Needless to say, this is not a conscious belief - talking about Karma, you probably don't believe in the traditional God. You know this, but I think maybe you cannot fully accept it for some reason - maybe it's too horrifying to think that you could possibly be evil, totally get away with it and no-one would ever know who did it.

Or maybe something like, life may not be fair, but we can take comfort in the belief that there is something or someone who is keeping official records of how unfair it is. An even more radical non-belief is that we lack even this basic record-keeping function of God.
posted by AlsoMike at 10:11 PM on March 3, 2012


"Basically, I wish the world was in equilibrium, but is it??"

Surely it is right? I would guess the world is, in total, always at equilibrium. That equilibrium is just not predicated on your (or my) sense of fair, or your guilt, or you desire for salvation or damnation. That equilibrium exists regardless of what you or I do or don't do.

If you make a mistake and honestly look inward and want to learn from that mistake and move forward...then what more could be asked? What more would YOU ask of someone else in your shoes?
posted by ian1977 at 10:17 PM on March 3, 2012 [2 favorites]


Best answer: I also am not comfortable with the idea of an eye for an eye b/c it's destructive. Is there an alternative to that for a balanced world?

What goes around comes around. I've heard it said that Karma is what you say Yes to.

For example:
If you let someone down big time, you are saying yes to a whole range of negative things involving human relations.

If you say yes to stealing money, you are saying yes to having boundaries broken and personal spaces not respected. Either you or the people you care for, same difference.

If you say yes to loving kindness, helping strangers, being considerate, following through, abiding by an ethical structure of behaviours then those things will be in your life with frequency.

So, the friend you let down - they say yes to following through so they will have good things happen to them in time, regardless of your past actions. And so on. This is not 'The Secret' woo-woo, it is about how we craft our perspective about our place in the world, and therefore the way we live in it.

If you want punishment for your sins (which are not unconscionable, but you'd not like to repeat/invite too often), go give your time and patience and follow through to someone else who could really do with someone saying 'yes'.
posted by Kerasia at 10:31 PM on March 3, 2012 [3 favorites]


"karma" (as understood by many westerners) is bunk. People do not generally "get what they deserve". That does not mean you shouldn't try to live conscientiously, probably mostly for its own sake. The trick is to define "conscientiously".

One issue here is....this stuff that's bothering you so much? The counterparty may not have even noticed. On the other hand, some innocuous action on your part may have been interpreted very negatively by someone you don't even realize you affected.

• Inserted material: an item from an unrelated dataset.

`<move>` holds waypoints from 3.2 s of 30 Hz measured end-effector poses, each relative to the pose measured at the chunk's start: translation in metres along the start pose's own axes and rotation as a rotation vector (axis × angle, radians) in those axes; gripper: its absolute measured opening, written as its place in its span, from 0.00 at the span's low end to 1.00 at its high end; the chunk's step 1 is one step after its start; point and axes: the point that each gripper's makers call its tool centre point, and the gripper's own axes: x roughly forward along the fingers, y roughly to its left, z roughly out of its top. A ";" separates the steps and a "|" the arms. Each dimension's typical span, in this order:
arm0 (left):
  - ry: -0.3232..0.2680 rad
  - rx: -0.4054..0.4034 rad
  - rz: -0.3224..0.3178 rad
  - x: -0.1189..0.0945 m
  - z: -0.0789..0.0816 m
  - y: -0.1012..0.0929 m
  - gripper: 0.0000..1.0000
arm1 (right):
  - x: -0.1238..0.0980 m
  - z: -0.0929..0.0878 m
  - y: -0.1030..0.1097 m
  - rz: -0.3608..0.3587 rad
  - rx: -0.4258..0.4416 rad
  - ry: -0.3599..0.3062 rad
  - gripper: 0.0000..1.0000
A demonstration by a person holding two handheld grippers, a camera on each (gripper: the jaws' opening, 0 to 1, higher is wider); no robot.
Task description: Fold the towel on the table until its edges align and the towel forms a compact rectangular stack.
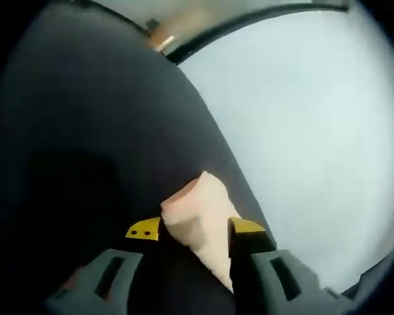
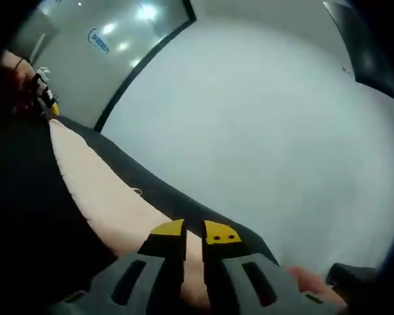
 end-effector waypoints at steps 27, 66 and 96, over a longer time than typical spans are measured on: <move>0.023 1.210 -0.343 0.013 -0.139 -0.157 0.07 | -0.002 -0.012 0.011 0.043 -0.021 0.037 0.07; 0.471 1.453 -0.781 -0.036 -0.281 -0.197 0.38 | -0.001 -0.022 0.004 0.012 -0.025 0.089 0.07; -0.093 1.364 -0.710 0.059 -0.088 -0.227 0.27 | -0.088 -0.112 -0.120 -0.487 0.893 0.419 0.12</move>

These form some of the reasons I long gave up feeling guilty...simply a waste of time.
posted by telstar at 12:40 AM on March 4, 2012 [1 favorite]

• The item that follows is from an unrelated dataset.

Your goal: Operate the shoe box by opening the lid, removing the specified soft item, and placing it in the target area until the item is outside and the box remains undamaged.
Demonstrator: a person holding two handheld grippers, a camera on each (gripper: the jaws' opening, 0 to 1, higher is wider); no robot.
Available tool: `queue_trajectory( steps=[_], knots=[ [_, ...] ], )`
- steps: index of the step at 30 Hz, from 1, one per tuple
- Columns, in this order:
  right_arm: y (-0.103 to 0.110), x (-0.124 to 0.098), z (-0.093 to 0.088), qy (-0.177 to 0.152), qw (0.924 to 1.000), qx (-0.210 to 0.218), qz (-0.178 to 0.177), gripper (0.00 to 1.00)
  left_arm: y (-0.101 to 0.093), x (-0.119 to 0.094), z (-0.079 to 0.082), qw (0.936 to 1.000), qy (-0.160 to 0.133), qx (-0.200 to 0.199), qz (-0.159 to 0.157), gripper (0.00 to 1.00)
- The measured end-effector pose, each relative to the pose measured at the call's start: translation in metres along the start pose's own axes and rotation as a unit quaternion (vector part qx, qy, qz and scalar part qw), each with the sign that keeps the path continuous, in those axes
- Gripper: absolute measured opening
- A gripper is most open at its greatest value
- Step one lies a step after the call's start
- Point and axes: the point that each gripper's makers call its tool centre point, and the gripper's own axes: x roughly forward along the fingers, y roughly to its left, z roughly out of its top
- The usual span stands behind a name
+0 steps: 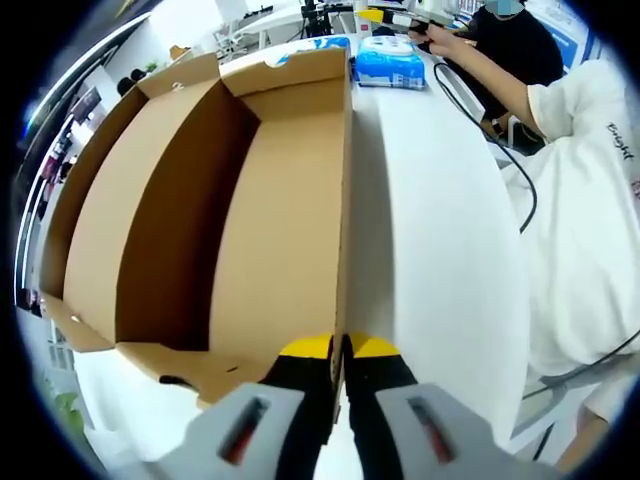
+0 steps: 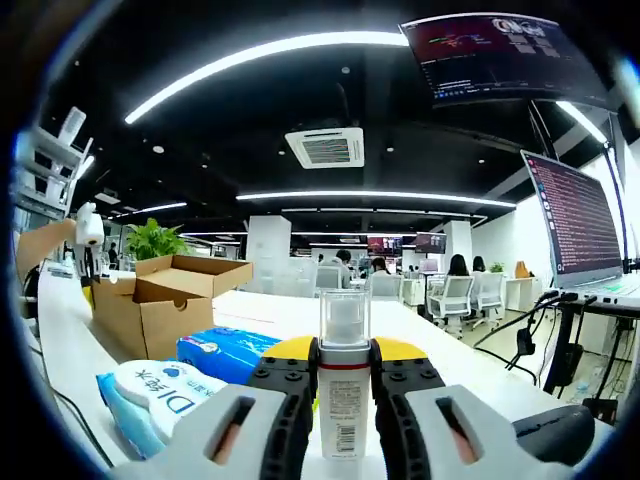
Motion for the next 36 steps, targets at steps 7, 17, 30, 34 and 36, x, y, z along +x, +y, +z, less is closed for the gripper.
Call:
queue_trajectory(
  steps=[7, 17, 30, 34, 36],
  knots=[
    [-0.005, 0.000, -0.007, 0.009, 0.9998, 0.003, -0.019, 0.20, 0.000, 0.000, 0.000, 1.0000, 0.000, 0.000, 0.000, 0.03],
    [-0.006, 0.002, -0.012, 0.018, 0.9993, 0.004, -0.032, 0.20, 0.000, 0.000, 0.000, 1.0000, 0.001, 0.000, 0.000, 0.03],
    [-0.006, -0.007, -0.012, 0.025, 0.9983, -0.003, -0.053, 0.20, 0.000, 0.000, 0.000, 1.0000, 0.005, -0.002, -0.002, 0.03],
    [-0.008, -0.010, -0.011, 0.036, 0.9970, -0.001, -0.068, 0.20, 0.000, 0.000, 0.000, 1.0000, 0.005, -0.002, -0.001, 0.03],
    [-0.008, -0.012, -0.012, 0.047, 0.9959, 0.002, -0.078, 0.20, 0.000, 0.000, 0.000, 1.0000, 0.005, -0.002, -0.001, 0.03]
  ],
)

You don't mention, anywhere, whether you actually tried apologising and making good the loss suffered by the other person.

Mind you, apologising and making amends are exceedingly rare. Most people just try to remind themselves that they're a good person, forgive themselves (because forgiving is a gift you give to yourself, in popular culture) and move on.

Since you haven't managed to do that, apparently you're obsessively wishing that some cosmic force would come along and make you a victim of something so that... What? You will feel better? Or the person you let down will hear about your suffering and rejoice in it so that you'll be friends again because now you're even?

Please try to recognise that you have some agency in what you do and it's not the job of supernatural forces to do things you should be doing yourself. The New Testament has basic scripts for sorting out conflict, maybe you should start there.